Il dettaglio delle accuse a carico delle new entry dell’inchiesta su Cirio si legge nei decreti che dispongono le perquisizioni disposte dalla procura della Capitale. Ci sono stati dei «pagamenti preferenziali» a favore della Banca di Roma «per importi ingenti utilizzando capitali ottenuti mediante l’emissione di titolo obbligazionari con conseguente violazione della par condicio creditoria». Sono stati gli stessi magistrati ai quali è affidata l’indagine, Achille Toro, Tiziana Cugini e Gustavo De Marinis, a motivare in questi termini le perquisizioni disposte ieri mattina in diverse località e hanno riguardato, tra l’altro, l’acquisizione presso la banca San Paolo-Imi e la Banca Popolare di Lodi (i vertici delle quali non sono indagati). A inguaiare Geronzi ci sono anche alcune lettere che gli scrisse Cragnotti, che a parere degli inquirenti farebbero emergere senza margini di dubbio le sue responsabilità.

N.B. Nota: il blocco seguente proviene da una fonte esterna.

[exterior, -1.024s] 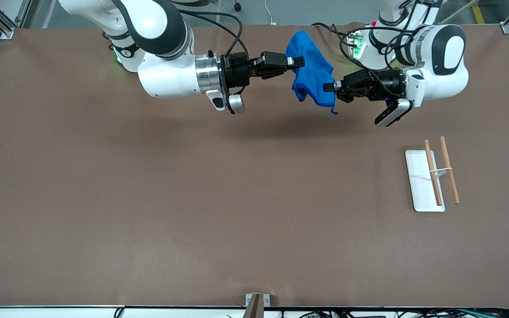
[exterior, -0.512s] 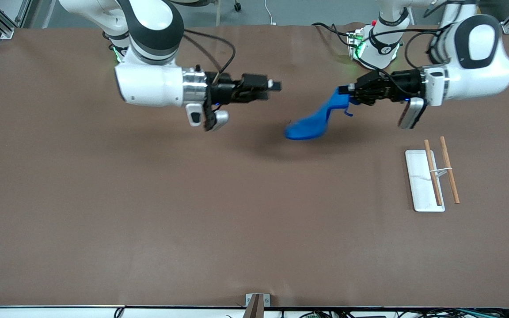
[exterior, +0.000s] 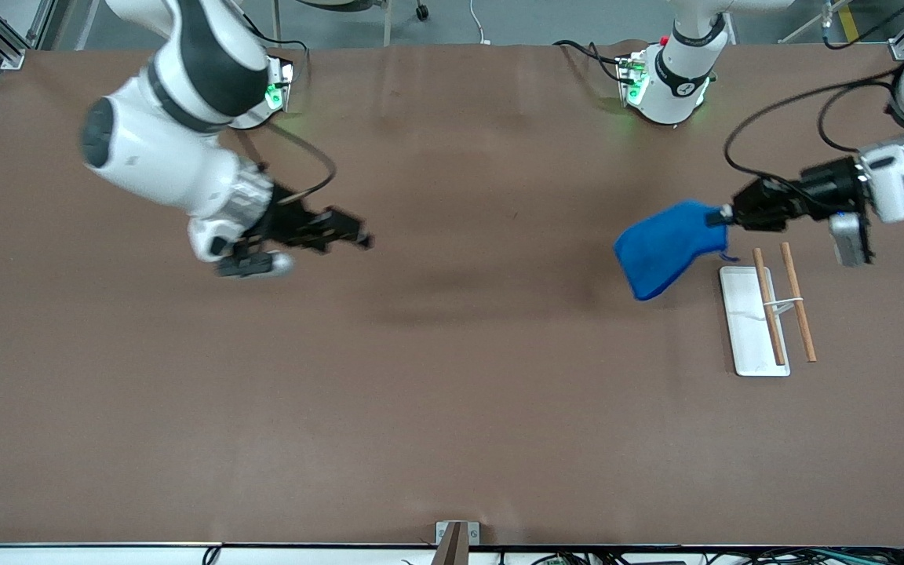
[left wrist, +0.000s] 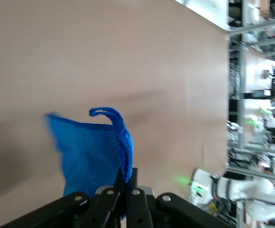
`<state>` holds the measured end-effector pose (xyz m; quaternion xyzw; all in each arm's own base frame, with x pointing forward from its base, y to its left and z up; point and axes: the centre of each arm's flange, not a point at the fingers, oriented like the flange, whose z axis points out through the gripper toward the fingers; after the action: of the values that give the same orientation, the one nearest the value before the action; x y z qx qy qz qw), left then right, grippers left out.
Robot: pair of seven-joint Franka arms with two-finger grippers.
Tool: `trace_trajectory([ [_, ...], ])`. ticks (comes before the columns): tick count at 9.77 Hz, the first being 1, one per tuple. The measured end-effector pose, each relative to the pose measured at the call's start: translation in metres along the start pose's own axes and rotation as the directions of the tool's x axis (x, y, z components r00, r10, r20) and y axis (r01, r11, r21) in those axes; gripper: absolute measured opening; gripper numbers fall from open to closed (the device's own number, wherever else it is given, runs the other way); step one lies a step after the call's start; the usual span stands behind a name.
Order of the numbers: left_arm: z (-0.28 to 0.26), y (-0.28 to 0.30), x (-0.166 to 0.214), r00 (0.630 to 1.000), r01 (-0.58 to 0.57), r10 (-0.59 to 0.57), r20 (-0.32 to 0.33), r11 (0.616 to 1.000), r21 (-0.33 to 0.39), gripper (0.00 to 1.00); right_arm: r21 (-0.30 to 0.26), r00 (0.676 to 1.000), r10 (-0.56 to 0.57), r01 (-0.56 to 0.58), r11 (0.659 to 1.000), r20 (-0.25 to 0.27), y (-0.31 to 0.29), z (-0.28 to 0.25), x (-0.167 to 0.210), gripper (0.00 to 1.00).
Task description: Right arm passes towel to left arm to hang
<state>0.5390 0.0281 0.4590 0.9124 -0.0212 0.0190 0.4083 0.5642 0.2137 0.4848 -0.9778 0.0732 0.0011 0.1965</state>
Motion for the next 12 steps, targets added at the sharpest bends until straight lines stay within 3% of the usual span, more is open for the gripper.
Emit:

Minimizzano sulla portata delle accuse i due difensori di Geronzi, Guido Calvi e Francesco Vassalli. «Bisognerà vedere — hanno detto – se effettivamente per le società del gruppo Cirio c’era lo stato di decozione e se la Banca di Roma ne era a conoscenza nel momento in cui ha riscosso i crediti». Dopo aver parlato coi magistrati i due penalisti hanno dichiarato che «c’è una sproporzione tra la natura del reato ipotizzato, cioè bancarotta preferenziale e il clamore suscitato negli organi di stampa dalla notizia. L’ipotesi accusatoria è che la banca avrebbe, attraverso un’operazione delle società in stato di insolvenza, recuperato anticipatamente i suoi crediti. Ma questa è una situazione tutta da verificare. Il dottor Geronzi ha dato piena disponibilità per qualsiasi richiesta che gli sarà fatta e già stamattina la banca ha consegnato tutti i documenti richiesti dagli investigatori».
L’istituto di credito capitolino si difende per bocca del suo portavoce dall’accusa di un diretto e consapevole coinvolgimento. «L’ipotesi accusatoria postula che la Banca avrebbe operato al fine di rientrare dai crediti a suo tempo erogati alle società del Gruppo Cirio utilizzando capitali provenienti dall’emissione di titoli obbligazionari, con conseguente violazione della par condicio creditorum. In realtà, sulla base di tutta la documentazione già in parte fornita e ora integrata, si può con tranquillità pervenire alla conclusione che nessun illecito si può configurare in quanto tali asserzioni, come sarà dimostrato, non corrispondono alla verità dei fatti».
La Procura di Roma ha chiarito in un brevissimo incontro con i giornalisti il ruolo specifico di Capitalia nell’inchiesta. Le acquisizioni di documenti fatte presso altri istituti di credito come la Banca Popolare di Lodi e il San Paolo Imi servono per capire il collocamento dei bond, al quale sono stati interessati questi due istituti. Diversa, invece, secondo i magistrati la posizione di Capitalia, della Banca di Roma e di MedioCredito, come emerge dai documenti acquisiti nelle precedenti perquisizioni, dalle relazioni dei consulenti tecnici della procura, dagli elementi emersi dalle indagini del pm e dalle relazioni dei commissari giudiziali. Questo materiale ha evidenziato un ruolo specifico di queste tre banche, sia nella collocazione dei bond sia nei rapporti con la Cirio. Nel decreto di perquisizione per quanto riguarda l’ipotesi di reato di bancarotta preferenziale, si contesta alla Banca di Roma di aver recuperato dalle società creditrici, attraverso titoli e obbligazioni, le somme che vantavano come credito. Una procedura questa penalmente rilevante, secondo i magistrati, perché in tal modo è stata alterata la par condicio e creato pregiudizio agli altri creditori.